Morning Run

Sweats on.  Thermal running shirts nabbed for a low-low price at T.J. Maxx, on.  Shoes with a worn spot along the inner foot, on.  Out the door.  I cross myself as the cold air greets me trotting down the steps.

I began at what feels like a swift pace.  It’s been three weeks since my last run, and this one will be short, being morning, being that I left my son with my husband, being that my husband needs to get ready for work.  But running without managing the heavy weight of a jogging stroller pulling to the left (note: get that aligned) feels glorious.

“Thank you, Lord.  I love you, Lord.”

Wind whips my exposed ankles.  My running tights no longer fit – glory be – and someday I’ll buy new ones.  Not now.  My ankles will survive.  My feet hit the sidewalk with a satisfying smack.
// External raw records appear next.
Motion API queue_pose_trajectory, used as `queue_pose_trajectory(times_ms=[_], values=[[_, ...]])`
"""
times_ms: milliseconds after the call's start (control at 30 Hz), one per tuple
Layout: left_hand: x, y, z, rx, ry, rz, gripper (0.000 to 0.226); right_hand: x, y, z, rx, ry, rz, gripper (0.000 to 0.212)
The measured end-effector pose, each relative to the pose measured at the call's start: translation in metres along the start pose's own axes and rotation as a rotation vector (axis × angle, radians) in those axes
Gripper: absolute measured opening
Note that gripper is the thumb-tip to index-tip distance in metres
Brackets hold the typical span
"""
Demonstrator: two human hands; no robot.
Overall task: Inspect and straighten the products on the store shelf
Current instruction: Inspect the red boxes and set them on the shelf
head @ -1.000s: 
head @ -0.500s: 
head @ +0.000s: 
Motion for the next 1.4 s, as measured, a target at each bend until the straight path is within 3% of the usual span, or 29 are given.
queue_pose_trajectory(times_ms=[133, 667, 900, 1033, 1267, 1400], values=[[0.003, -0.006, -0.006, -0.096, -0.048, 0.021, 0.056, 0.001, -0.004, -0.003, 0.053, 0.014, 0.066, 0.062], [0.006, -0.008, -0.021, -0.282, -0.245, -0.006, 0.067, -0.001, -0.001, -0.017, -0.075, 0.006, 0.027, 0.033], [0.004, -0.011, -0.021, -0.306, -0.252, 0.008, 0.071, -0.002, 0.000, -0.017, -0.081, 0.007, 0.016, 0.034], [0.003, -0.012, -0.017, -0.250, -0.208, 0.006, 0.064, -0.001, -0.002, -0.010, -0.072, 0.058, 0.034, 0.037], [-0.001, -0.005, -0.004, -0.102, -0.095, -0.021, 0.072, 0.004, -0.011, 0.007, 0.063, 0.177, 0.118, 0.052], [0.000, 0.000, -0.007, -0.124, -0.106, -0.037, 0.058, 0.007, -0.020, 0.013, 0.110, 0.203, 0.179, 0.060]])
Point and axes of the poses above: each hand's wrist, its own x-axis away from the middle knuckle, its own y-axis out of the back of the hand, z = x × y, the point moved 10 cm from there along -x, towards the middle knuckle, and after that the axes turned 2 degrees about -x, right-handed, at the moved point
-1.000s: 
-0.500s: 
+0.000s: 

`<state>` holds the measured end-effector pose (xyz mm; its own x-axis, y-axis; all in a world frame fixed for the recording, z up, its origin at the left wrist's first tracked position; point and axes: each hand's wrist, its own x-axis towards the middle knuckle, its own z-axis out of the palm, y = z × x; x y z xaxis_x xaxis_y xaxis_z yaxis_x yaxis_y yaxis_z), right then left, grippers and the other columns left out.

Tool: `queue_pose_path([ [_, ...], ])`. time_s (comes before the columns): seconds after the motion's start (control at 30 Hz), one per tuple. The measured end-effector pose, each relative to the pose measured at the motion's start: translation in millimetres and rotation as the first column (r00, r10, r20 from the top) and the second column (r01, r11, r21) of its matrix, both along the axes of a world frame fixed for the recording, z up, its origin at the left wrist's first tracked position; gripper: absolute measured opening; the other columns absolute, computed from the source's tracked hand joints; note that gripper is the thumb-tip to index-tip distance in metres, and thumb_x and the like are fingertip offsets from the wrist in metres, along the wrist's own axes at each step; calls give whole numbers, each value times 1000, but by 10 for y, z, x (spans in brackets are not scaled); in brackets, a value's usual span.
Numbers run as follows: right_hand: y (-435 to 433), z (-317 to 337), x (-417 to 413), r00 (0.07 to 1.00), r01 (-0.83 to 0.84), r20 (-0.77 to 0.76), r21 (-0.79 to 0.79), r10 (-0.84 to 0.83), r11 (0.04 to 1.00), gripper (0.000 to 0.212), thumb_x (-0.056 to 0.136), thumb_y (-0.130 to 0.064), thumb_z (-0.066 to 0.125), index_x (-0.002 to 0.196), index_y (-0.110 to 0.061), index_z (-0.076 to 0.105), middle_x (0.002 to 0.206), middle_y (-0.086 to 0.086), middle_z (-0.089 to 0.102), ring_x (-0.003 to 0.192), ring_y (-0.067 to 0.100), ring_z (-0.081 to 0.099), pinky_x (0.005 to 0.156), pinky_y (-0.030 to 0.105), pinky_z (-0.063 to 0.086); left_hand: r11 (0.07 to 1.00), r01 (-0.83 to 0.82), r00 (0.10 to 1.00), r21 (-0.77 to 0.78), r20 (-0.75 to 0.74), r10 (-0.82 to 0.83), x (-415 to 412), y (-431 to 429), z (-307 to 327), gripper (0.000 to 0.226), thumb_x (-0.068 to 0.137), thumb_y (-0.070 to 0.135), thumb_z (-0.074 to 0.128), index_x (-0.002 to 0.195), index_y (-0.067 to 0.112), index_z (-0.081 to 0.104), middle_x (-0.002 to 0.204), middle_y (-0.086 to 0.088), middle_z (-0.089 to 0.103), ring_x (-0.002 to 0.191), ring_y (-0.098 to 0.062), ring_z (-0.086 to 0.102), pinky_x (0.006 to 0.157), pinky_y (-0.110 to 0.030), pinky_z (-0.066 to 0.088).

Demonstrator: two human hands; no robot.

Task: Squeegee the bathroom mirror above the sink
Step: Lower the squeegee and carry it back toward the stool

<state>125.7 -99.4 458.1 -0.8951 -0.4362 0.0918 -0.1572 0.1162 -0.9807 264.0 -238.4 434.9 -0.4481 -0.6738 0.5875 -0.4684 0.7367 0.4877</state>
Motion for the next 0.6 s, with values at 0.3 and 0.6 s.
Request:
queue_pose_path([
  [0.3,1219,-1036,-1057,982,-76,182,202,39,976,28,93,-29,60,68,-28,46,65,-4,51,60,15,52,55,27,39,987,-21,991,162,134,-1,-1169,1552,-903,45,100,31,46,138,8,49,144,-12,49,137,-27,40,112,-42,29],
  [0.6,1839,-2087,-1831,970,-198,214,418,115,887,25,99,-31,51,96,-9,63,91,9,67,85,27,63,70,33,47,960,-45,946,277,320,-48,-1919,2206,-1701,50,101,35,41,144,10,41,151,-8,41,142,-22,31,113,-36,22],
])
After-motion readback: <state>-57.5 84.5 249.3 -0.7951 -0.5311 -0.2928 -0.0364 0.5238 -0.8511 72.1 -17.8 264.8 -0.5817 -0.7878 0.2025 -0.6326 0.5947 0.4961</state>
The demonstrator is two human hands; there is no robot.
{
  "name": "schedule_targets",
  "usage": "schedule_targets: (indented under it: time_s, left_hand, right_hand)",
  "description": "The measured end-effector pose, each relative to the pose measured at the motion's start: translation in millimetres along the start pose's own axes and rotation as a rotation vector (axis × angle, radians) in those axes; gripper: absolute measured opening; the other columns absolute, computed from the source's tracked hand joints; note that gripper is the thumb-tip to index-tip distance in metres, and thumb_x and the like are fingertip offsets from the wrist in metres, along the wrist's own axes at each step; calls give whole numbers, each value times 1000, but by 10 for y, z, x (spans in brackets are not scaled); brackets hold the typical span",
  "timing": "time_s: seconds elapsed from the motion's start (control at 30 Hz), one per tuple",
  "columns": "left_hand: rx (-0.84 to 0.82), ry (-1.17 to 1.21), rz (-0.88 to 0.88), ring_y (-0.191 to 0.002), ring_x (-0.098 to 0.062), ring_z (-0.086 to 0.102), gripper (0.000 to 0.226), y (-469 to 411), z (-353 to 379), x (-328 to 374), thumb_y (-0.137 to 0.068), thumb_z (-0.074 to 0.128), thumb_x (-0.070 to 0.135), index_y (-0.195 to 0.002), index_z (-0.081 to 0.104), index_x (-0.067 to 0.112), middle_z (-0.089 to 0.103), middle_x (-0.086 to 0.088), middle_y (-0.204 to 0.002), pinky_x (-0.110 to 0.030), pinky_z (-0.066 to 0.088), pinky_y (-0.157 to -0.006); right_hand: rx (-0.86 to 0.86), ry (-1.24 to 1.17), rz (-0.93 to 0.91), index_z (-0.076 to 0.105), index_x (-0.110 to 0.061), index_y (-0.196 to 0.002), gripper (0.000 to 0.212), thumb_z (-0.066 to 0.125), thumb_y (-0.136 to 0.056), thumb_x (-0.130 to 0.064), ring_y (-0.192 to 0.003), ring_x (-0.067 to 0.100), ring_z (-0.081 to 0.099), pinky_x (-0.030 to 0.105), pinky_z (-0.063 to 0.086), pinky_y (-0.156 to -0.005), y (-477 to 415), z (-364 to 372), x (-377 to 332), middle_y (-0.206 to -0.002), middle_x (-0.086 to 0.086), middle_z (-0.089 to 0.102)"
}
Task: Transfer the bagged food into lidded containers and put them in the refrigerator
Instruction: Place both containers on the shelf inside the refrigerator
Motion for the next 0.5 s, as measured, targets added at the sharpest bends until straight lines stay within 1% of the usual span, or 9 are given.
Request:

Not hard enough to hurt.  Rubber meeting frozen cement will smack.

I wish I wore my stocking hat.

“Lamplight and the early strands of dawn peeking from under a high cloud cover resound in major thirds and fifths off blades of grass glittering with the gifts of Jack Frost.”  I roll these words about my head, my creativity growing with the warm flood of blood circulating in little-used muscles.  My analogies are overwrought, perhaps, but I like them regardless.

The pedestrian signal ahead begins its countdown: 10, 9, 8…  I lift my feet and find my speed.

Thoughts wander between praise of the Almighty and the various rabbit holes that burrow through the mind of a wife and mother.  My knee grinds ever so slightly – Old Age lifting the veil covering my future years.  She winks – the tease.

I turn the corner and begin pacing the one hill in town.  I used to live at the top of a steep hill.  This is nothing.  I can do this.  A car pulls out of the parking lot – it’s dark, she cannot see, this is a one-way street and she is not looking this way – I dart behind her before she hits the gas.

The halfway point.  A bench.  I stop, stretch my tight hamstrings.  Perhaps only 10 minutes so far.  This will be a short run.  My breath is short and sharp and leaves clouds of vapor in the ice air.

I need to get back, the weight of the day easing itself onto my shoulders.  I pick up the pace again and push my way down River Avenue.  The stop lights slow my progress.  My lack of breath slows my progress.  Perhaps I need to run more often.

The sun begins its decent in the sky, its morning light peering around grey puffs.  The frozen grass still gleams but not as brilliantly.  I pick up my pace to finish the last few blocks.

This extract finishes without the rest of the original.